Bij de strafoplegging zal de rechtbank anderzijds in het bijzonder rekening houden met de volgende uit het onderzoek ter terechtzitting naar voren gekomen omstandigheid die tot matiging van de straf heeft geleid:
- verdachte werd ter zake van strafbare feiten soortgelijk aan het door hem gepleegde strafbare feit niet eerder veroordeeld.
Met betrekking tot de op te leggen ontzegging van de rijbevoegdheid zal de rechtbank bepalen dat die straf niet zal worden tenuitvoergelegd, mits verdachte zich gedurende een hierna vast te stellen proeftijd aan de voorwaarde houdt dat hij zich niet aan een strafbaar feit zal schuldig maken. De rechtbank wil met een en ander enerzijds de ernst van het door verdachte gepleegde strafbare feit tot uitdrukking brengen en anderzijds door invloed uit te oefenen op het gedrag van de verdachte het door verdachte opnieuw plegen van een strafbaar feit tegengaan.
DE UITSPRAAK
Verklaart het tenlastegelegde bewezen zoals hiervoor is omschreven.
Verklaart niet bewezen hetgeen verdachte meer of anders is tenlastegelegd dan hiervoor bewezen is verklaard en spreekt hem daarvan vrij.
Het bewezenverklaarde levert op het misdrijf:
primair
Overtreding van artikel 6 van de Wegenverkeerswet 1994, terwijl het een ongeval
betreft waardoor een ander lichamelijk letsel wordt toegebracht.

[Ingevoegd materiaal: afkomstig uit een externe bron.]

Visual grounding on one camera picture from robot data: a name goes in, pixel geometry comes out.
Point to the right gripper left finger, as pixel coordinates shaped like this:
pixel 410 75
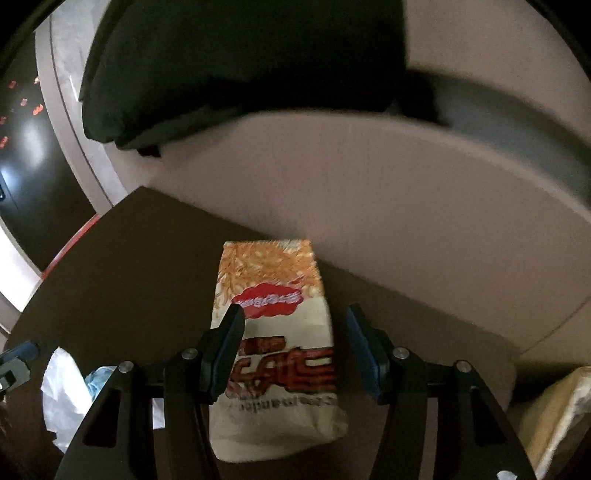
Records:
pixel 189 382

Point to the cream orange snack bag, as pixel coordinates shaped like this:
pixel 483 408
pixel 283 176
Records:
pixel 281 396

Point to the black cloth on counter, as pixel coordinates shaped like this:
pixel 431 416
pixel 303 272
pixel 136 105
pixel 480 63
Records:
pixel 159 71

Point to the white blue wrapper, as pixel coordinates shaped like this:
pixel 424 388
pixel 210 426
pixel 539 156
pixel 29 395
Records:
pixel 67 397

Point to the black oven door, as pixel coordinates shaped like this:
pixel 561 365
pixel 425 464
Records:
pixel 42 203

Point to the dark brown cardboard board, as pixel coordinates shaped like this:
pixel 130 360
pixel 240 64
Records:
pixel 139 285

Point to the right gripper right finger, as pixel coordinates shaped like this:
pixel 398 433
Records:
pixel 474 439

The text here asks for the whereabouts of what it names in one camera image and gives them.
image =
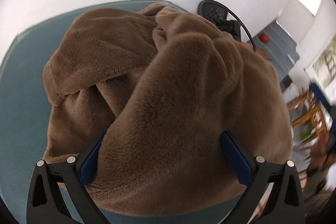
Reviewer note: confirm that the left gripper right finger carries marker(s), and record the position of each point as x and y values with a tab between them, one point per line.
285	203

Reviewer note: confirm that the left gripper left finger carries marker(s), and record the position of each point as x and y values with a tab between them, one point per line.
45	202

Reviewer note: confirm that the brown fleece sweater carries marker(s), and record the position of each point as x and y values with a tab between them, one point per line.
160	86

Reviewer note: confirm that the wooden chair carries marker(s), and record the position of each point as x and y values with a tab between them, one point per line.
314	121

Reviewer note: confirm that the teal table mat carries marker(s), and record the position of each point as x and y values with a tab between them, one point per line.
25	109

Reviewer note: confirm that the red ball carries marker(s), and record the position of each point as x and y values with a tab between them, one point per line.
264	38

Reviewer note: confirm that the black jacket on chair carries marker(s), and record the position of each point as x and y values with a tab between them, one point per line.
230	26

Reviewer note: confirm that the black mesh chair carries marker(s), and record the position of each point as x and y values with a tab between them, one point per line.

Verklaart verdachte hiervoor strafbaar.
BESLISSING:
T.a.v. primair:
Werkstraf voor de duur van 80 uren subsidiair 40 dagen hechtenis
T.a.v. primair:
Ontzegging van de bevoegdheid motorrijtuigen te besturen (bromfietsen daaronder
begrepen) voor de duur van 6 maanden voorwaardelijk met een proeftijd van 2
jaren
Dit vonnis is gewezen door:
mr. D. Bogaert, voorzitter,
mr N.M. Spelt en mr. C.F.E. van Olden-Smit, leden,
in tegenwoordigheid van J.J.A. Donkersloot, griffier,
en is uitgesproken op 9 oktober 2007
De griffier is buiten staat dit vonnis te ondertekenen.